Published online by Cambridge University Press: 05 November 2011
RECONSIDERING A NETWORK APPROACH TO KINSHIP AND EXCHANGE
The arguments put forward in this book are intended to help revitalize the study of kinship and exchange. To express some of the current contributions to this field of research, we adopt a network perspective (on current network analysis, see Burt 1992; Degenne and Forsé 1994; Freeman, White, and Romney 1989; Schweizer 1996; Scott 1991; Wasserman and Faust 1994; Wasserman and Galaskiewicz 1994; Wellman and Berkowitz 1988). We see five basic arguments that crisscross the various chapters in this volume. First, kinship and marriage, as Bourdieu argued (1976:141), grow out of practical and complex strategies.

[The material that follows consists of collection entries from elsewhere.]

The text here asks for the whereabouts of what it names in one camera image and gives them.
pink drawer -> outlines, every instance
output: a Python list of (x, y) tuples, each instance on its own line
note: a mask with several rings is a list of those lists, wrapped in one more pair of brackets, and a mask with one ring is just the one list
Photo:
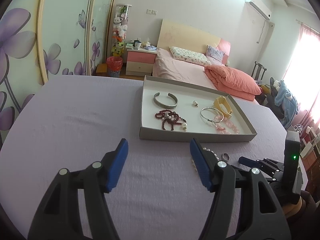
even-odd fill
[(155, 58), (156, 54), (129, 51), (127, 61), (153, 64), (155, 62)]

mug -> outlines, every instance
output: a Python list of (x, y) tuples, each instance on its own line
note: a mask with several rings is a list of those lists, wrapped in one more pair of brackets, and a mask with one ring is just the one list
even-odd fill
[(142, 43), (141, 43), (140, 41), (136, 41), (136, 42), (134, 43), (133, 49), (140, 49), (141, 44), (142, 44)]

cardboard tray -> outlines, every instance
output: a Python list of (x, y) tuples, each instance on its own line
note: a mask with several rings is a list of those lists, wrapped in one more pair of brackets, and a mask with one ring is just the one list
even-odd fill
[[(175, 125), (174, 131), (171, 131), (171, 125), (167, 122), (165, 124), (167, 130), (162, 130), (162, 120), (155, 118), (156, 113), (164, 110), (153, 101), (153, 96), (157, 92), (160, 92), (157, 99), (166, 105), (174, 104), (168, 93), (172, 93), (178, 98), (178, 105), (172, 111), (187, 121), (187, 131), (184, 131), (180, 125)], [(219, 96), (226, 97), (230, 104), (233, 110), (230, 120), (238, 127), (240, 134), (219, 134), (213, 126), (214, 124), (200, 116), (201, 109), (213, 107), (213, 102)], [(194, 100), (198, 102), (198, 107), (192, 105)], [(203, 115), (210, 119), (214, 117), (213, 113), (209, 111), (203, 111)], [(257, 132), (249, 119), (229, 94), (185, 82), (145, 76), (141, 104), (140, 139), (190, 142), (192, 138), (198, 138), (200, 142), (208, 143), (249, 142), (256, 135)]]

folded quilt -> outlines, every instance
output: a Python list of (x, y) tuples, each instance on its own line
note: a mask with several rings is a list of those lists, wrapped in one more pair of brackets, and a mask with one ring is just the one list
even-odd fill
[(204, 72), (218, 90), (230, 95), (254, 101), (255, 95), (261, 94), (253, 78), (241, 70), (211, 65), (206, 66)]

pink curtain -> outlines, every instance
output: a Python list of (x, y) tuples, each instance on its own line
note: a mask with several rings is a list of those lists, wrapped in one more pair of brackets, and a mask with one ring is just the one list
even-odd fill
[(298, 44), (284, 74), (288, 89), (296, 97), (299, 113), (292, 124), (319, 128), (320, 124), (320, 34), (301, 24)]

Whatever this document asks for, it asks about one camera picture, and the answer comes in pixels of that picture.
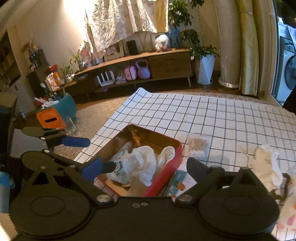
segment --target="plaid tablecloth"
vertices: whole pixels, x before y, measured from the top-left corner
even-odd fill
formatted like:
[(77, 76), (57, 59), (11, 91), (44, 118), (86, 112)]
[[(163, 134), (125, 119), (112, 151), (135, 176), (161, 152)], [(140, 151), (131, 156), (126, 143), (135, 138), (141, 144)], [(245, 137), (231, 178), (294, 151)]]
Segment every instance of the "plaid tablecloth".
[[(262, 144), (279, 149), (278, 164), (286, 172), (296, 164), (295, 114), (271, 105), (240, 100), (167, 93), (150, 93), (139, 88), (104, 124), (91, 145), (75, 161), (84, 163), (128, 124), (165, 134), (183, 146), (186, 170), (189, 133), (212, 136), (208, 166), (220, 165), (226, 171), (249, 166), (255, 150)], [(294, 240), (295, 232), (276, 227), (279, 240)]]

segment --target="wooden cabinet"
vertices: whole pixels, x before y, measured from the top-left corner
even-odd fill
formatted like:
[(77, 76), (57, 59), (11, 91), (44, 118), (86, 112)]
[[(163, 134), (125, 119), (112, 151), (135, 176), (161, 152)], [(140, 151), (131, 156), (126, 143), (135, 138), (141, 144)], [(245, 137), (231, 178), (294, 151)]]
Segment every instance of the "wooden cabinet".
[(152, 78), (180, 78), (192, 75), (190, 53), (168, 53), (148, 57)]

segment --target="white cloth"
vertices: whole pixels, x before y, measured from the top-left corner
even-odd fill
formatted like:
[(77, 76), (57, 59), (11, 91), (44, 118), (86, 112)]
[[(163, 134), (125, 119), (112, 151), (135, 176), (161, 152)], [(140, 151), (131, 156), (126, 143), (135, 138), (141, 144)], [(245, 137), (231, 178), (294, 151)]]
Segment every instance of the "white cloth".
[(157, 159), (154, 150), (149, 146), (134, 148), (132, 153), (120, 150), (110, 160), (116, 163), (116, 169), (107, 173), (107, 177), (124, 185), (136, 184), (139, 180), (148, 187), (161, 173), (166, 163), (174, 157), (175, 149), (171, 146), (165, 147)]
[(91, 0), (85, 9), (84, 39), (101, 56), (100, 51), (135, 32), (167, 32), (167, 9), (168, 0)]
[(129, 158), (123, 161), (123, 169), (129, 182), (132, 181), (133, 177), (136, 177), (145, 186), (151, 185), (156, 165), (154, 150), (149, 146), (133, 149)]
[(283, 182), (283, 175), (276, 162), (278, 155), (278, 151), (269, 145), (261, 145), (251, 163), (253, 172), (269, 192), (273, 189), (279, 190)]
[(291, 177), (288, 186), (288, 197), (281, 208), (278, 227), (281, 229), (296, 229), (296, 166), (287, 174)]
[(175, 149), (172, 146), (167, 146), (161, 151), (161, 154), (157, 158), (157, 166), (153, 179), (158, 177), (165, 165), (175, 157), (175, 154)]

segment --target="curtain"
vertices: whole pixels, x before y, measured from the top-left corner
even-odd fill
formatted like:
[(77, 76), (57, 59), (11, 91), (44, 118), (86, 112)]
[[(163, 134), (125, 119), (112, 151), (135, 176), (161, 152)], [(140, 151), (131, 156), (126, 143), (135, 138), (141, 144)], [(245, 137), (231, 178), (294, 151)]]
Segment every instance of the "curtain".
[(168, 31), (168, 0), (95, 0), (86, 9), (85, 41), (105, 50), (138, 31)]
[(257, 95), (259, 52), (257, 31), (250, 0), (237, 0), (242, 29), (242, 67), (240, 91), (244, 95)]

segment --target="photo frame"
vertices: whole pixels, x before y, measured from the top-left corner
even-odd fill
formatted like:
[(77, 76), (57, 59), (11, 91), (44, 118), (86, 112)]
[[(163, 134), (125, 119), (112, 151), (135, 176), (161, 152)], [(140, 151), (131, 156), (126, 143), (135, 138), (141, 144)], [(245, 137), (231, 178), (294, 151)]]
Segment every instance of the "photo frame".
[(122, 40), (122, 45), (123, 45), (123, 53), (124, 53), (124, 56), (130, 56), (130, 53), (128, 51), (128, 46), (126, 44), (126, 41), (125, 40)]
[(112, 46), (106, 49), (106, 54), (104, 55), (105, 61), (122, 58), (124, 57), (123, 45), (122, 40), (118, 43), (113, 44)]

They are part of an entire system of “biological, cultural, and social reproduction,” and in this sense they are fundamental to the constitution of social networks generally. Second, in accordance with this general precept, the analysis of social action – including kinship and exchange – requires that we look at how action and decision making are embedded in a specific nexus of social relations. Embedding occurs not just in local networks but also in connections to larger regional and global contexts (see Schweizer, in press). It also occurs within the dyads that compose the interactions of social networks. Third, to avoid the ellipsis of functionalist or culturalist explanations, empirical and theoretical studies of kinship require a dynamic approach to transactions and exchange, as well as to the emergence of global network properties, in social networks.